România

Il faudra concevoir une réforme de la politique de coopération pour le développement; une bonne partie de la migration est de nature économique

Le ministre des Affaires étrangères Lazar Comanescu a déclaré mardi qu'il faudra concevoir à long terme une réforme de la politique de coopération pour le développement  vu que, bien que l'Union européenne soit le plus important fournisseur d'assistance au développement, une bonne partie de la migration continuait à être de nature économique.

"Une bonne partie de la migration continue à être de nature économique, provenant de zones ayant de grands problèmes de développement. Le paradoxe est que les gens viennent de régions dans lesquelles l'UE, le plus important fournisseur d'assistance au développement, a livré peut-être des centaines de milliards d'euros pour les aides...- on se demande ce qui se passe. Si ces fonds ont été alloués pour le développement, où est le développement? À long terme il faudra concevoir une réforme de la politique de coopération au développement afin de produire de la coopération et du développement avec les pays en question et créer ainsi des conditions pour que les citoyens préfèrent rester dans leurs pays", a affirmé Lazar Comanescu à une conférence de presse conjointe avec son homologue slovaque, Miroslav Lajcak.
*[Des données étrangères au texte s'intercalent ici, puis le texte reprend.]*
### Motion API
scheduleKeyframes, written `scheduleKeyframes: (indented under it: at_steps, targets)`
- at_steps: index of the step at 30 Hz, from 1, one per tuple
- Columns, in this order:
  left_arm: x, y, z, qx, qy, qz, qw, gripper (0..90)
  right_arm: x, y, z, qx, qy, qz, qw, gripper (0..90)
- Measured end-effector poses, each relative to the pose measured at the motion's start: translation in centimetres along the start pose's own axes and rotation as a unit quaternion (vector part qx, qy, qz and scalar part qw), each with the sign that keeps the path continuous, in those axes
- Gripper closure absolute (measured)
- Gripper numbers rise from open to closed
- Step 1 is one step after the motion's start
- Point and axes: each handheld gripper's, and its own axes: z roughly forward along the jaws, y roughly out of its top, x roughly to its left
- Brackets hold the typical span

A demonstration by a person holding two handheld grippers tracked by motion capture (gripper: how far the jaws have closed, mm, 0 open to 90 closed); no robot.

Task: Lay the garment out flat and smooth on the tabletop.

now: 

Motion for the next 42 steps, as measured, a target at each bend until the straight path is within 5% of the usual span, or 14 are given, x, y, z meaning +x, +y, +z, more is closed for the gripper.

L'officiel roumain a plaidé pour l'élimination des « causes profondes » de la migration et non pour la découverte de solutions rapides, à court terme.

« C'est la raison pour laquelle on est arrivé à ces discussions et aux décisions visant les relocations. La Roumanie a dit dès le début qu'une telle aproche n'était pas censée répondre aux objectifs envisagés et on voit ce qui s'est passé jusqu'à présent: on constate que les relocations se placent bien au-dessous de ce qui était établi. Cette solution ne donne pas de résultats. Il faudra trouver des solutions qui tiennent compte des capacités et des possibilités de chaque État membre. Je ne pense pas qu'on pourrait parler de manque de solidarité de la part de membres de l'UE, mais il s'agit de la capacité de chacun de répondre de la manière la plus adéquate à des exigences de la solidarité. C'est une chose que la Roumanie a faite. Si on se limite à la question quantitative, arithmétique , le phénomène se poursuivra », a ajouté le ministre roumain.

Le dignitaire s'est prononcé également pour la consolidation des frontières extérieures de l'UE, se disant sûr que l'admission de la Roumanie dans l'espace Schengen contribuerait à la consolidation de celles-ci.